Getting started with ElasticSearch

Introduction

I manage an internal build system that creates a simple text file with key value pairs with build statistics. These statistics are then processed using a fairly gnarly shell script. When I first saw this years ago I thought it looked like the perfect candidate to use ElasticSearch and finally had time to look into this.

ElasticSearch and Kibana

ES is a text database and search engine which is useful, but it also has a neat frontend called Kibana which can be used to query and visualize the data. Since I manage the system, there was no need to setup Logstash to preprocess the data since I could just convert it to json myself.

Official Docker Images

The documentation for ElasticSearch covers installation using Docker, but there is one gotcha. The webpage that lists all the available docker images at https://www.docker.elastic.co/ only lists the images that contain the starter X-Pack with a 30 day trial license. I ended up using the docker.elastic.co/elasticsearch/elasticsearch-oss image which is only Open Source content. Same for the Kibana image.

Docker-compose

I wanted to run ES and Kibana on the same server, but if you do that using two separate docker run commands, the auto configuration of Kibana doesn’t work. I also wanted to make a local volume to hold the data and so I created a simple docker-compose file:

---
version: '2'
services:
  kibana:
    image: docker.elastic.co/kibana/kibana-oss:6.2.4
    environment:
      SERVER_NAME: $HOSTNAME
      ELASTICSEARCH_URL: http://elasticsearch:9200
    ports:
      - 5601:5601
    networks:
      - esnet

  elasticsearch:
    image: docker.elastic.co/elasticsearch/elasticsearch-oss:6.2.4
    container_name: elasticsearch
    environment:
      discovery.type: single-node
      bootstrap.memory_lock: "true"
      ES_JAVA_OPTS: "-Xms512m -Xmx512m"
    ulimits:
      memlock:
        soft: -1
        hard: -1
    ports:
      - 9200:9200
    volumes:
      - esdata1:/usr/share/elasticsearch/data
    networks:
      - esnet

volumes:
  esdata1:
  driver: local

networks:
  esnet:

Now I have ES and Kibana running on ports 5601 and 9200.

JSON output from Bash

I have a large collection of files in the form:

key1: value1
key2: value2
<etc>

Converting this to JSON should be simple, but there were a few surprises:

JSON does not like single quotes so wrapping the key and value in quotes requires either using echo and " or printf which I found cleaner.
JSON requires that the last element does not have a trailing comma.
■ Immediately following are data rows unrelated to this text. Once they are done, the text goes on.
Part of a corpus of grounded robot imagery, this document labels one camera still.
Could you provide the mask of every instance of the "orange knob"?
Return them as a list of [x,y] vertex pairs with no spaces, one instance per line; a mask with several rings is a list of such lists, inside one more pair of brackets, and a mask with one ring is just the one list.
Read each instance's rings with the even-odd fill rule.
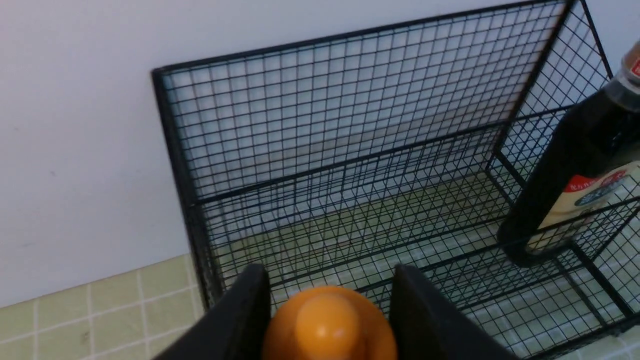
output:
[[311,360],[351,360],[361,339],[360,318],[344,297],[322,294],[298,311],[294,335],[302,354]]
[[335,286],[292,296],[269,322],[262,360],[396,360],[394,333],[361,294]]

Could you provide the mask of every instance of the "wire mesh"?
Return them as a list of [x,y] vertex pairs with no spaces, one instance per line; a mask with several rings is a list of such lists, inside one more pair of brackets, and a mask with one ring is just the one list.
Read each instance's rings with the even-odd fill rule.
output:
[[334,284],[386,312],[404,263],[519,356],[637,323],[640,179],[542,230],[571,238],[553,261],[518,268],[495,238],[565,111],[610,75],[584,2],[562,0],[158,69],[205,298],[261,263],[274,310]]

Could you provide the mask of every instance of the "green tile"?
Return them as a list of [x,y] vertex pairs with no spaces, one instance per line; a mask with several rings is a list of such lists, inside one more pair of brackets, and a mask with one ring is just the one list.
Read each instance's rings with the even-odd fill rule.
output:
[[33,301],[0,309],[0,341],[33,331]]
[[608,336],[583,347],[580,349],[580,354],[582,360],[596,360],[620,351],[623,347],[624,345],[619,339]]
[[624,334],[620,335],[620,340],[624,341],[624,343],[630,347],[640,345],[640,325],[634,326]]
[[88,316],[87,285],[67,289],[38,299],[38,328]]
[[0,343],[0,356],[9,360],[32,360],[33,356],[33,336]]

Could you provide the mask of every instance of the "black plastic holder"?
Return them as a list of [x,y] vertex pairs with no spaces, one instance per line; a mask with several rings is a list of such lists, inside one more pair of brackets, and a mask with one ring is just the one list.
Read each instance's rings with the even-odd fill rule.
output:
[[518,268],[495,240],[559,119],[611,76],[575,0],[156,69],[205,306],[261,263],[274,309],[335,284],[387,312],[405,263],[521,357],[640,323],[638,178],[542,229],[571,239],[550,261]]

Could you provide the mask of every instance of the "soy sauce bottle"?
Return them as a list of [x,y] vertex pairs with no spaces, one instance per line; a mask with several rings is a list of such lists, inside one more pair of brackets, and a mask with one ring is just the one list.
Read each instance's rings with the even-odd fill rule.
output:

I abused bash control characters by using backspace to erase the last comma.
ElasticSearch would fail to parse if the JSON contained ( or ). I used tr to delete all backslashes from the JSON.

The final code looks like this:

convert_to_json()
{
    local ARR=();
    local FILE=$1
    while read -r LINE
    do
        ARR+=( "${LINE%%:*}" "${LINE##*: }" )
    done < "$FILE"

    local LEN=${#ARR[@]}
    echo "{"
    for (( i=0; i<LEN; i+=2 ))
    do
        printf '  "%s": "%s",' "${ARR[i]}" "${ARR[i+1]}"
    done
    printf "\b \n}\n"
}

for FILE in "$@"; do
    local JSON=
    JSON=$(convert_to_json "$FILE" | tr -d '\\' )
    echo $JSON
done

ElasticSearch type mapping

The data was being imported into ES properly and I tried to search and visualize the data, but I found it really hard to visualize the data. Every field was imported as a text and keyword type which meant that all the date and number fields could not be visualized as expected.

The solution was to create a mapping which assigns types to each field in the document. If the numbers had not been sent as strings, ES would have converted them automatically, but I had dates in epoch seconds which is indistinguishable from a large number. Date parsing is its own challenge and ES supports many different date formats. In my specific case, epoch_seconds was the only date format required.

I took the default mapping and added the type information to each field.I tried to apply this mapping to the existing document, but ES does not allow the mapping of a field to be changed because that would change the interpretation of the data. The solution is to create a new index and reindex the old index to the new one with types. This worked and I was now able to visualize the data much more easily.

Curator

I now had one index and it was growing quickly. I remembered from previous research that LogStash uses indexes with a date suffix. This allows data to be cleaned up regularly and also allows a new mapping to applied to new indexes. Creating and deleting indexes is handled by the Curator tool.

I created two scripts: one for deleting indexes that are 45 days old and another for creating tomorrows index with the specified mapping. Running these from cron daily will automate the creation and cleanup. Last piece is to have the JSON sent to the index that matches the day.

Conclusion

Every new piece of software has its learning curve. So far the curve has been quite reasonable for ElasticSearch. I look forward to working with it more.